Task statement:
Every record below should be written out exactly; pictures stay out.

Raw data:
----------

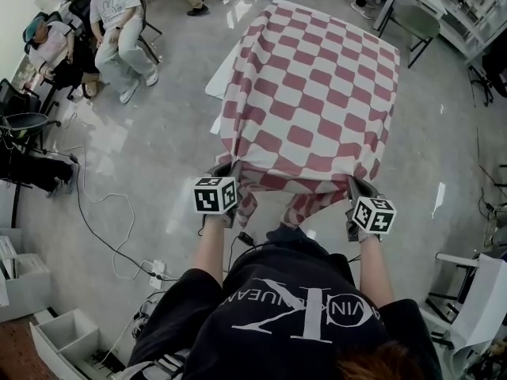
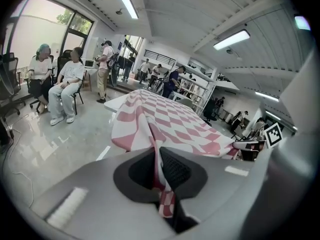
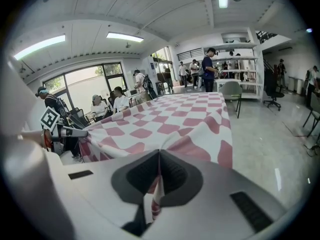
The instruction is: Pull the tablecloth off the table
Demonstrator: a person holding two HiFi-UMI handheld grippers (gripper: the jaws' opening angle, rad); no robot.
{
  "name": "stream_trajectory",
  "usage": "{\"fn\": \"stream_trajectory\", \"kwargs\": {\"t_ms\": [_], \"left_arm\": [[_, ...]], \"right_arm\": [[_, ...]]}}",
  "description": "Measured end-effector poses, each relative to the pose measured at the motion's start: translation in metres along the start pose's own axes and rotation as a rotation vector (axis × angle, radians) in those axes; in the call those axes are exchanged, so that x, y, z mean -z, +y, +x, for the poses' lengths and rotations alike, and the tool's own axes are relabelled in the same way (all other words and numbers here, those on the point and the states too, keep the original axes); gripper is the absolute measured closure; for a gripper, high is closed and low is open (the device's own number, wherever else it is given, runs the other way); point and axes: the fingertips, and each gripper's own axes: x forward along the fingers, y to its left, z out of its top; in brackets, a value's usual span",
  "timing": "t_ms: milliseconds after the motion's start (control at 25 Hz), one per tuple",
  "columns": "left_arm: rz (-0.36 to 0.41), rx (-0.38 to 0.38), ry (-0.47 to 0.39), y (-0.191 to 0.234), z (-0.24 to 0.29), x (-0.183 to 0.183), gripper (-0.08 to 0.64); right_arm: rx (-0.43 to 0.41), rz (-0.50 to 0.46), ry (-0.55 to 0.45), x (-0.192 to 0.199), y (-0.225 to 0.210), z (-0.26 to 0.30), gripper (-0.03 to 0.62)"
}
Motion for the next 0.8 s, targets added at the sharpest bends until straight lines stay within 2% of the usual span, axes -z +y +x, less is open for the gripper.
{"fn": "stream_trajectory", "kwargs": {"t_ms": [240,520,800], "left_arm": [[-0.007,0.017,-0.04,0.004,-0.02,-0.012,0.534],[0.003,0.033,-0.071,-0.01,-0.044,0.024,0.534],[0.015,0.028,-0.065,-0.013,-0.053,0.029,0.534]], "right_arm": [[-0.014,0.098,-0.076,-0.023,0.015,-0.013,0.58],[-0.008,0.074,-0.107,0.005,0.021,-0.047,0.58],[-0.006,0.076,-0.103,0.014,0.026,-0.055,0.58]]}}
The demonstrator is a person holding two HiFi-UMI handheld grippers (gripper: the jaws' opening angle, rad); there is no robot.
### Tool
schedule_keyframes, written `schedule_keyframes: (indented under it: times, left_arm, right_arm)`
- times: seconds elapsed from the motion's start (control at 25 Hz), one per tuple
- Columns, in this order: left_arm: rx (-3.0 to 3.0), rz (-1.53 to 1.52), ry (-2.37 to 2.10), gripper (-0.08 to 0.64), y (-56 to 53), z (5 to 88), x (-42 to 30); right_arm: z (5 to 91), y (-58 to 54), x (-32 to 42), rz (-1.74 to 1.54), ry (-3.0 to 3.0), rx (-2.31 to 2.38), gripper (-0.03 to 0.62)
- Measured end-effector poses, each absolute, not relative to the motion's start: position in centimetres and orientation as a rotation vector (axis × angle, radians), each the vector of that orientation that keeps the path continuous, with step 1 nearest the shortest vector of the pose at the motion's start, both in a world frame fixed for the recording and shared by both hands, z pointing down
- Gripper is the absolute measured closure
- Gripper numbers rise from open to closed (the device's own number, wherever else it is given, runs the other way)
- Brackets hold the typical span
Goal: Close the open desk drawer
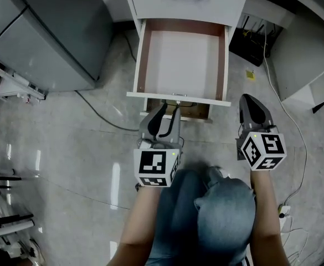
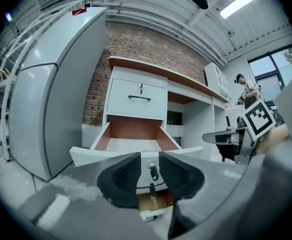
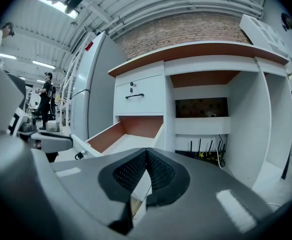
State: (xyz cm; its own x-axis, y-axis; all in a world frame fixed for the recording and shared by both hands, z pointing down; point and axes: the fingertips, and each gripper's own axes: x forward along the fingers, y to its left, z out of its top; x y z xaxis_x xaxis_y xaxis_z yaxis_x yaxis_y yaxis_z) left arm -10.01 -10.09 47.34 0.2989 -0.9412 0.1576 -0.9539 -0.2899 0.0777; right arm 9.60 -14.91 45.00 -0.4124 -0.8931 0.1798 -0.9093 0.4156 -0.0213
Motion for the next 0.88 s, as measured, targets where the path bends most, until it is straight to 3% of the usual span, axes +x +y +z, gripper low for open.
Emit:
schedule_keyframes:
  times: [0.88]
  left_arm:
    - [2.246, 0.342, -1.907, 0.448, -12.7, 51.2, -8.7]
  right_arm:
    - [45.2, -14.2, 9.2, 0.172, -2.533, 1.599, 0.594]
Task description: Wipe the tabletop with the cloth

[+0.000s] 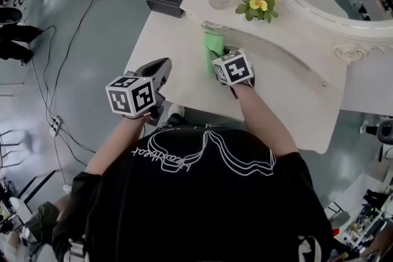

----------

Response to this task:
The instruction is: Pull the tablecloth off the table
Demonstrator: a person holding two HiFi-UMI handheld grippers (gripper: the jaws' opening angle, rad); no robot.
{
  "name": "stream_trajectory",
  "usage": "{\"fn\": \"stream_trajectory\", \"kwargs\": {\"t_ms\": [_], \"left_arm\": [[_, ...]], \"right_arm\": [[_, ...]]}}",
  "description": "Measured end-effector poses, each relative to the pose measured at the motion's start: translation in metres along the start pose's own axes and rotation as a rotation vector (axis × angle, radians) in those axes; in the call those axes are exchanged, so that x, y, z mean -z, +y, +x, for the poses' lengths and rotations alike, and the tool's own axes are relabelled in the same way (all other words and numbers here, those on the point and the states too, keep the original axes); gripper is the absolute measured closure; for a gripper, high is closed and low is open (the device's own number, wherever else it is given, runs the other way); point and axes: the fingertips, and each gripper's own axes: x forward along the fingers, y to its left, z out of its top; in brackets, a value's usual span",
  "timing": "t_ms: milliseconds after the motion's start (control at 25 Hz), one per tuple",
  "columns": "left_arm: rz (-0.36 to 0.41), rx (-0.38 to 0.38), ry (-0.47 to 0.39), y (-0.191 to 0.234), z (-0.24 to 0.29), x (-0.183 to 0.183), gripper (-0.08 to 0.64); right_arm: rx (-0.43 to 0.41), rz (-0.50 to 0.46), ry (-0.55 to 0.45), x (-0.192 to 0.199), y (-0.225 to 0.210), z (-0.26 to 0.30), gripper (-0.03 to 0.62)"
}
Motion for the next 0.8 s, targets added at the sharpest bends until straight lines stay within 2% of the usual span, axes -z +y +x, less is open for the gripper.
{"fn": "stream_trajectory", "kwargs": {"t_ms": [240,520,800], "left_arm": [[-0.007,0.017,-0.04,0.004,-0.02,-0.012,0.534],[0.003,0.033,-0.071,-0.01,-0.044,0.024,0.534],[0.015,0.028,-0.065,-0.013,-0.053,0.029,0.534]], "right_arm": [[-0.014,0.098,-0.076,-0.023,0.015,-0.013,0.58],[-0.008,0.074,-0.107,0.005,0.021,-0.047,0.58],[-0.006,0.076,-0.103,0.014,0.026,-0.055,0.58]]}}
The demonstrator is a person holding two HiFi-UMI handheld grippers (gripper: the jaws' opening angle, rad); there is no robot.
### Tool
schedule_keyframes, written `schedule_keyframes: (indented under it: times, left_arm, right_arm)`
- times: seconds elapsed from the motion's start (control at 25 Hz), one per tuple
- Columns, in this order: left_arm: rx (-3.0 to 3.0), rz (-1.53 to 1.52), ry (-2.37 to 2.10), gripper (-0.08 to 0.64), y (-56 to 53), z (5 to 88), x (-42 to 30); right_arm: z (5 to 91), y (-58 to 54), x (-32 to 42), rz (-1.74 to 1.54), ry (-3.0 to 3.0), rx (-2.31 to 2.38), gripper (-0.03 to 0.62)
- Measured end-effector poses, each absolute, not relative to the motion's start: position in centimetres and orientation as a rotation vector (axis × angle, radians), each the vector of that orientation that keeps the path continuous, with step 1 nearest the shortest vector of the pose at the motion's start, both in a world frame fixed for the recording and shared by both hands, z pointing down
- Gripper is the absolute measured closure
- Gripper numbers rise from open to closed (the device's own number, wherever else it is given, runs the other way)
- Brackets hold the typical span
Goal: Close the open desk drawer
State: (xyz cm; its own x-axis, y-axis; all in a world frame fixed for the recording and shared by both hands, z pointing down; point and axes: the fingertips, and each gripper's own axes: x forward along the fingers, y to its left, z out of its top; x y z xaxis_x xaxis_y xaxis_z yaxis_x yaxis_y yaxis_z) left arm -10.01 -10.09 47.34 0.2989 -0.9412 0.1576 -0.9539 -0.2899 0.0777; right arm 9.60 -14.91 45.00 -0.4124 -0.8931 0.1798 -0.9093 0.4156 -0.0213
Motion for the next 0.88 s, as measured, targets where the path bends most, until it is straight to 3% of the usual span, axes +x +y +z, gripper low for open.
Emit:
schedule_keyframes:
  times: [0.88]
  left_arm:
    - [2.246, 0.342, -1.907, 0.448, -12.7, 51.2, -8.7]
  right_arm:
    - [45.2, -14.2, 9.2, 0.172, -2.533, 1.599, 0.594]
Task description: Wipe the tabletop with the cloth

[+0.000s] 

The exercise requires nothing more than what has been given.